MillenniumPost
Opinion

Delhi, long way still

An event at Delhi’s School of Planning and Architecture (SPA) required us panellists to spell out our understanding of a ‘World Class’ city. When it was my turn to speak, the audience seemed to take some time to fathom my preference for a ‘healthy city’ as a ‘world class’ city-actually, what I said was a ‘city sans hospitals’ is a world class city.

A ‘healthy city’ would possess healthy air, water and soil. Three things that would ensure that its residents get to breathe fresh air, drink wholesome water and eat healthy food. In case of a mega-city like Delhi, it would also require healthy and safe system of transportation to and from work, markets, schools, parks and homes.

Clearly, once a healthy city status has been achieved, then why would a city require hospitals of various sizes and sophistication, in all its nooks and corners?  Can Delhi (‘Dilli’ and ‘Dil-wali’ as it loves to call itself), desperate for a world class status, claim the honour on a healthy city scale? The answer is a big NO! Let me explain why.

When I first came to work and live in Delhi in the mid-1990s, the city was teary-eyed each morning from overbearing air pollution. That was when the group housing society that I then resided in had no more than four to five cars. It was the poison-spewing diesel run public transport buses and autorickshaws (three wheel taxis) that were primarily responsible for the irritating and discomforting air quality of the city.   Thanks to a sustained campaign by (late) Anil Agarwal and Sunita Narain of Centre for Science and Environment and the apex court’s steadfast directions, by early 2000 the city of Delhi had considerably improved its ambient air quality through large-scale conversion of its public transport system from diesel to CNG.

But that was also the time when a feverish spree of private car acquisition abetted by easy bank loans began in the country so much so that today the city lungs are yet again on the verge of break-down. The large number of private vehicles (largely diesel) out on the roads have worsened the city’s ambient air quality in a throwback to the notorious mid-1990s.

Delhi is one of the over-supplied mega-cities in the world in terms of water. Delhi Jal Board (DJB) claims to provide 50 gallons per person per day to the city. Majority of this water is sourced from the river Yamuna (city’s life-line river) and from below ground. Some water comes from the Ganga and the Satluj via canals originating from the Tehri and Bhakra dams respectively.

But one only needs to visit the Yamuna river in Delhi to fathom the quality of city’s primary water provider. The sickness of the river in the city adequately mirrors the city’s overall health. This sickness has built gradually and stream by stream when the city allowed its storm water drains to be polluted and abused no end, realising little that the end destination of all solid and liquid waste carried in these drains is the river. The river is now gasping for breath, its life-sustaining water having been taken forcibly away from it some 200 km upstream of Delhi.  Delhi’s official website carries a list of 369 villages. Most of these villages had farmland that raised varied crops to feed the city dwellers.

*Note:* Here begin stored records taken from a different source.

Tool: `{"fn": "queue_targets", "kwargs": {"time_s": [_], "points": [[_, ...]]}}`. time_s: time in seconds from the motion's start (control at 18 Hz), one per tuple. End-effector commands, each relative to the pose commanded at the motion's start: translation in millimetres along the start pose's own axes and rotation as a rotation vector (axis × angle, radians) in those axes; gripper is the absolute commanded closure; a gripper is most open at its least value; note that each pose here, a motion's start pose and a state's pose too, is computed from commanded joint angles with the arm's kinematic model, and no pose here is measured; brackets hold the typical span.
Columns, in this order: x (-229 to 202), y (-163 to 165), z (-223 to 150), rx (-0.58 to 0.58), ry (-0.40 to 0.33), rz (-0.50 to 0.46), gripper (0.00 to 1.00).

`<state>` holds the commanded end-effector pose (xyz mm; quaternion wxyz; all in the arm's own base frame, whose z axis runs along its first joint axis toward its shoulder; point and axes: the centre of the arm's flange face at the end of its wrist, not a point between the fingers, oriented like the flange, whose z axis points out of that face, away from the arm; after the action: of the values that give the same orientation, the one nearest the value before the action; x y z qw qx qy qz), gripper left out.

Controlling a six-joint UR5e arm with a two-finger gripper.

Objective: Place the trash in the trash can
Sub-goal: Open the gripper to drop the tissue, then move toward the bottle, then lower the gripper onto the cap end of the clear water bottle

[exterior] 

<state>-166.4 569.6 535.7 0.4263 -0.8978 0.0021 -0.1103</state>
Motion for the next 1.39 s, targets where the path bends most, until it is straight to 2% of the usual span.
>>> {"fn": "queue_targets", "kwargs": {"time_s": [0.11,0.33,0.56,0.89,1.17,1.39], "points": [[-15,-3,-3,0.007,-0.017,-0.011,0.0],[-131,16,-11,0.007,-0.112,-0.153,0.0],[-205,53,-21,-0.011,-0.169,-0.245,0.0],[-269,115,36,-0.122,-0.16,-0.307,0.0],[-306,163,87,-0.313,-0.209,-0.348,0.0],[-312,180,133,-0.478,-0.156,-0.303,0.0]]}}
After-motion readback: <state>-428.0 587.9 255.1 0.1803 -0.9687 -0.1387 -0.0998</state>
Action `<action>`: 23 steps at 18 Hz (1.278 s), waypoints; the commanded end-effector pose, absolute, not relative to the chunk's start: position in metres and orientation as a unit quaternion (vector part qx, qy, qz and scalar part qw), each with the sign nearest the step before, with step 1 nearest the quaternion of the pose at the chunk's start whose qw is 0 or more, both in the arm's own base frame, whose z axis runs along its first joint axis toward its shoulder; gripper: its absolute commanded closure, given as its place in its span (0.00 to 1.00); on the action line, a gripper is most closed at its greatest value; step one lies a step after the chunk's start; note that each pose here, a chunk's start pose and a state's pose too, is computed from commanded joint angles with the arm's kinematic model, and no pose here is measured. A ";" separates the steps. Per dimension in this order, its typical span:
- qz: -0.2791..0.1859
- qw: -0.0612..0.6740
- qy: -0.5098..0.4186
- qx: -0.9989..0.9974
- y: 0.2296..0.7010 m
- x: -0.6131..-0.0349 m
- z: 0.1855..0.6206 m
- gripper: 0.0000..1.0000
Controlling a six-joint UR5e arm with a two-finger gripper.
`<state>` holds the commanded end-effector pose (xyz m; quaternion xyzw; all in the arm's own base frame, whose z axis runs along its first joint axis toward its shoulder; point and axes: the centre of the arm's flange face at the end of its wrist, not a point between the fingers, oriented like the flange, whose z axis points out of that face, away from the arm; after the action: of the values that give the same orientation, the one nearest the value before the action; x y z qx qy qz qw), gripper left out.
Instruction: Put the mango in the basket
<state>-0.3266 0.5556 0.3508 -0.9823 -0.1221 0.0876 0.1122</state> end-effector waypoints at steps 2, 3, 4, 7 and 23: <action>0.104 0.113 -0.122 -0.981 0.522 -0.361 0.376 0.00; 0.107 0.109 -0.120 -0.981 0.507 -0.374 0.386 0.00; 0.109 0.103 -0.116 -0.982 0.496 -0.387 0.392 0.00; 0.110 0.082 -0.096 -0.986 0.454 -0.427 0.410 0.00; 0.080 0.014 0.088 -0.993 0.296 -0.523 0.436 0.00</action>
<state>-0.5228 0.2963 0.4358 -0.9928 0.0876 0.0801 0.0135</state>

An explosion, post Independence, in the size of the city and its human population has led to the city swallowing its villages and their farmland (not sparing even the life line river’s flood plains) for conversion into houses, offices, commercial and industrial spaces, roads and even landfills. Very little farmland is now available within Delhi to raise and provide it with supplies of  grains and fresh vegetables. The city is thus left with little option but to import food stuff from close and far off and to consume food items of uncertain origin, quality and at prices that shoot through the roof.  If only the city would value its remaining villages and farmland over the marauding forces of urbanisation!

With more than 7 million private vehicles, and 16 million people, Delhi has one private vehicle per 2.3 persons. Often called the city of fly overs, it is now overwhelmingly a city of cars, not withstanding the popular Delhi Metro rail or the recently acquired swanky CNG buses by the Delhi Transport Corporation or DTC.  If any proof was required that it is the private car owner that dictates terms on the roads in this city of more than 30,000 km of road length, then it is the Bus Rapid Transport (BRT) fiasco. Under trial since 2008, and only a 5.7 km-long stretch from Ambedkar Nagar to Mool Chand, the BRT track and infrastructure is still in place but the requisite regulations and the discipline required for it appears to have been thrown to the winds.

Such massive numbers of private vehicles on the city roads have literally pushed the non-motorised transport (read cycle and cycle rickshaws etc) users to either the very margins or to the midst of notoriously dangerous road space in a city that otherwise prides itself on its wide roads and a large number of flyovers.  What happened to Sunita Narain, the cycle rider, on the fateful Sunday morning when a red car hit her and sped away unconcerned, has exposed fully the pretensions, if any, that Dilli might have carried of its world class status or being a Dil-waali (large-hearted). On hind sight, if only the storm water drains in the city had been developed as greenways and non-motorised transport corridors instead of being covered and converted into raods and parking spaces, then possibly Sunita would not today be lying with bruises and fractured limbs on a hospital bed in this proven ‘sick’ city.